De-Convoluting Mixed Crude Oils in Prudhoe Bay Field Using Chemometrics

Peters, Kenneth E.¹, L. Scott Ramos², John E. Zumberge³, Zenon C. Valin¹, Kenneth J. Bird¹ (1) U.S. Geological Survey, Menlo Park, CA (2) Infometrix, Inc, Bothell, WA (3) GeoMark Research, Inc, Houston, TX

Chemometrics is multivariate statistics applied to chemical problems. It is a powerful tool for genetic classification, correlation, prediction of physicochemical properties, and de-convolution of mixtures. Source- and age-related biomarker and isotopic data were measured for >1000 crude oil samples from wells and seeps north of ~55^oN latitude. A unique, multi-tiered chemometric decision tree was created that allowed automated classification of 31 genetically distinct Circum-Arctic oil families.
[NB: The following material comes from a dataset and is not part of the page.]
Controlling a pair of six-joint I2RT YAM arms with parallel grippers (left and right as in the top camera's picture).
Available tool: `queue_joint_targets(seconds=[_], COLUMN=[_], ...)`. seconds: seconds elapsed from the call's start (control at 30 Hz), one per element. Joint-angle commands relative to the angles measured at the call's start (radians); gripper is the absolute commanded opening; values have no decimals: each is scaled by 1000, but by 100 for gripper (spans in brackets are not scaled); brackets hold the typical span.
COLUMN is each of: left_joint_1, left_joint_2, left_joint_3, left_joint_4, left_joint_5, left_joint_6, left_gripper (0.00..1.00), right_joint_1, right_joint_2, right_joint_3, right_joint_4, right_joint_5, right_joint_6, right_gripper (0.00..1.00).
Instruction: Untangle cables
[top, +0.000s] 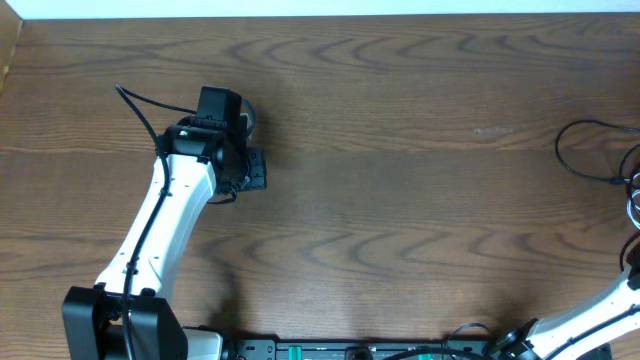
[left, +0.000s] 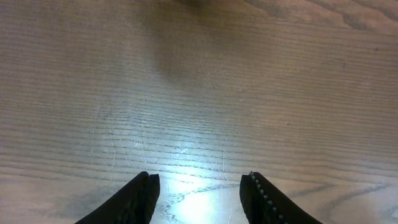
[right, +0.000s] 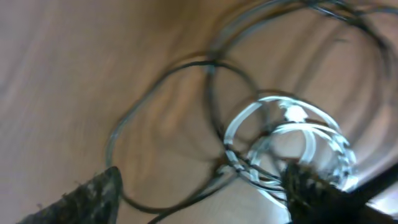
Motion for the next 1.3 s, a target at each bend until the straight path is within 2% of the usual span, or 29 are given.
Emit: queue_joint_targets(seconds=[0.0,0.13,0.37,0.57,0.8,0.97,1.17,1.27], left_joint_1=[3,3,3,3,3,3,4,3], left_joint_2=[-19,-19,-19,-19,-19,-19,-21,-21], left_joint_3=[-4,-4,-4,-4,-4,-4,0,21], left_joint_4=[-3,-3,-3,3,20,40,103,122], left_joint_5=[2,2,2,2,2,2,-15,-65], left_joint_6=[-2,-2,-2,-2,-2,-2,3,2], left_gripper=[48,48,48,48,48,48,49,55], right_joint_1=[43,90,154,202,273,355,467,528], right_joint_2=[0,0,0,0,0,0,0,0], right_joint_3=[47,129,285,290,289,289,289,289], right_joint_4=[20,28,-58,-229,-359,-438,-506,-528], right_joint_5=[-71,-126,-130,-118,-115,-123,-193,-127], right_joint_6=[-42,-98,-111,-114,-237,-388,-480,-476], right_gripper=[84,99,99,99,99,99,99,99])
This new method, which we call decision-tree chemometrics, utilizes PCA (principal components analysis) and many tiered KNN (K-Nearest Neighbor) and SIMCA (soft independent modeling of class analogy) models to classify and assign confidence limits for newly acquired oil samples and source-rock extracts. Geochemical data for each oil sample were also used to infer the age, lithology, organic matter input, depositional environment, and identity of its source rock. The data identify nine petroleum systems on the North Slope of Alaska. Crude oils from the giant Prudhoe Bay Field were studied to assess the relative volumetric contributions from different source rocks. Contrary to conventional interpretations, the results of ALS (alternating least squares) analysis show that oils in the field originate mainly from Cretaceous Hue Shale rather than Triassic Shublik Formation source rock. These results were confirmed using both ratios and concentrations of biomarkers. PLS (partial least squares) analysis of the biomarker and isotope data allows accurate predictions of the physicochemical properties of these oil samples, such as sulfur content.